SMITHS (capitalised once for correctness, but not to be repeated) is a newly opened spot in Spitalfields. Although it’s not really new, being an effective rebrand of the old LUXE (sic, old naming habits die hard seemingly), to share the branding of its Smithfield sibling. Cheshire high streets, beware! To be honest, I’m not 100% sure on the history or the status of John Torode's involvement (edit: he is no longer involved), but as this is a blog with no sub-editors or unpaid interns, boring facts can wait. It’s basically a reboot.

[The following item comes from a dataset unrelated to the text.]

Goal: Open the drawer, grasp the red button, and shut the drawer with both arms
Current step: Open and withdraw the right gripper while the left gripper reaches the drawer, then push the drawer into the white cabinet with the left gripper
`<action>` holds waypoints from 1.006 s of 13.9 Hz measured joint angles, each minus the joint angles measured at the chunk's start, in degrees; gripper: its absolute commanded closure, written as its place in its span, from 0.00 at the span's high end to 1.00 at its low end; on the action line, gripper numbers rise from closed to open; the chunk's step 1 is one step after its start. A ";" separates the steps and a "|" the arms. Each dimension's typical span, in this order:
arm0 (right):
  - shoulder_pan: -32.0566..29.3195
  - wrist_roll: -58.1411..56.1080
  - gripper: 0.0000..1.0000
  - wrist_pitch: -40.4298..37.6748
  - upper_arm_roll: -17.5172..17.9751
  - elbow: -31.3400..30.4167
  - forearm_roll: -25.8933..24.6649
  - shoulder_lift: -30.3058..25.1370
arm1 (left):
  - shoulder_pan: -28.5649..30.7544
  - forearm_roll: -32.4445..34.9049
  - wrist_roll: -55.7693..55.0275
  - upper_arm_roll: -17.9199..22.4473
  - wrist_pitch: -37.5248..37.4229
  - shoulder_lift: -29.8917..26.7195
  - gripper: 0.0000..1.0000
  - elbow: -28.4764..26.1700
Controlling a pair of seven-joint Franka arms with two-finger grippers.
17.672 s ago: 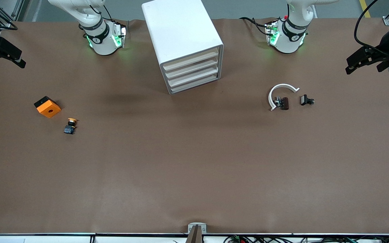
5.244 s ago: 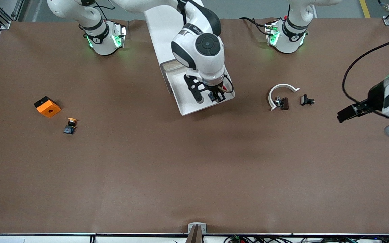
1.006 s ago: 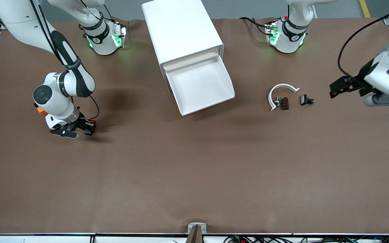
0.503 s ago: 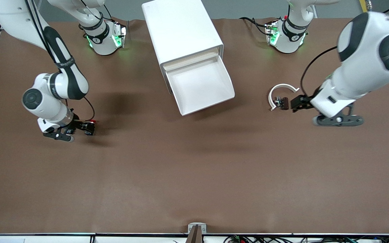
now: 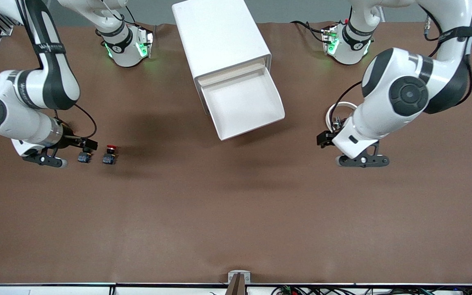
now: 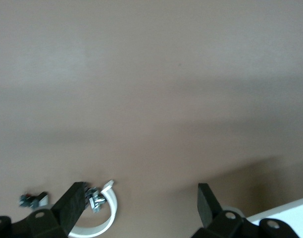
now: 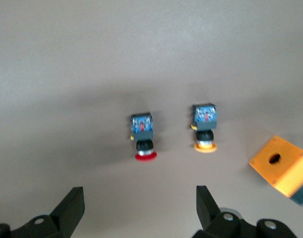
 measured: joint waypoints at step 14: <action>-2.58 -10.98 1.00 -32.56 -0.05 28.20 0.00 -1.21 | -11.45 0.00 -19.50 -0.14 15.10 12.66 1.00 -0.46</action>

I liked the old Luxe, it was a well-executed venue with crisp branding and reasonable food and drink. Smiths is largely the same – at street level is a bar, with a restaurant upstairs and some sort of nightlife offering in the basement. Food is strikingly similar; a lot of grills and some random contemporary dishes such as braised short rib. There is some disconcertingly random geography among the starters; salads of green papaya co-exist with those of caprese, and both chicken liver parfait and spring rolls feature too.
The nuts and bolts of the place are decent. Service is especially lovely (I need to declare here that I was invited to review Smiths, so this could have been a factor) – and the grills were good. But I would not say brilliant. For an establishment known for meat (and John Torode did pitch himself as a beef expert at times) the steak wasn’t amazing. Grill temperature couldn’t have been high enough to deliver a medium-rare piece of meat like the above. It should be bristled with char and burn, not tokenistically striped like a Whopper.
With Hawksmoor up the road and St John opposite, you’d struggle attracting a high-spending clientele here at that calibre. But perhaps that’s a lazy comparison. It seems to be pitched a little lower - more heightened pub food than upmarket steakhouse although to be fair I don’t think they are stating otherwise.
My venison cheese burger was reasonable – a stonkingly dense venison patty, cooked medium and with Cashel blue on top which worked well. The chips were my naughties gastro pub nightmare: massively hot, enormous roast potatoes masquerading as ‘hand-cut chips’. For fuck’s sake, it’s hardly a hard-working artisan paradise cutting a potato three ways. Good whack of salad though.
What else? Well, the cheeseboard was pretty, adorned with celery and some random sprigs of herbs.
Smiths for some reason left me a little cold, much lesser than the sum of its parts. Everything was of a good standard and the staff were excellent, but I think it was missing an originality, a character or a quirkiness to be memorable. It’s safe, dependable and so straight down the line, that in being inoffensive it renders itself towards forgettable.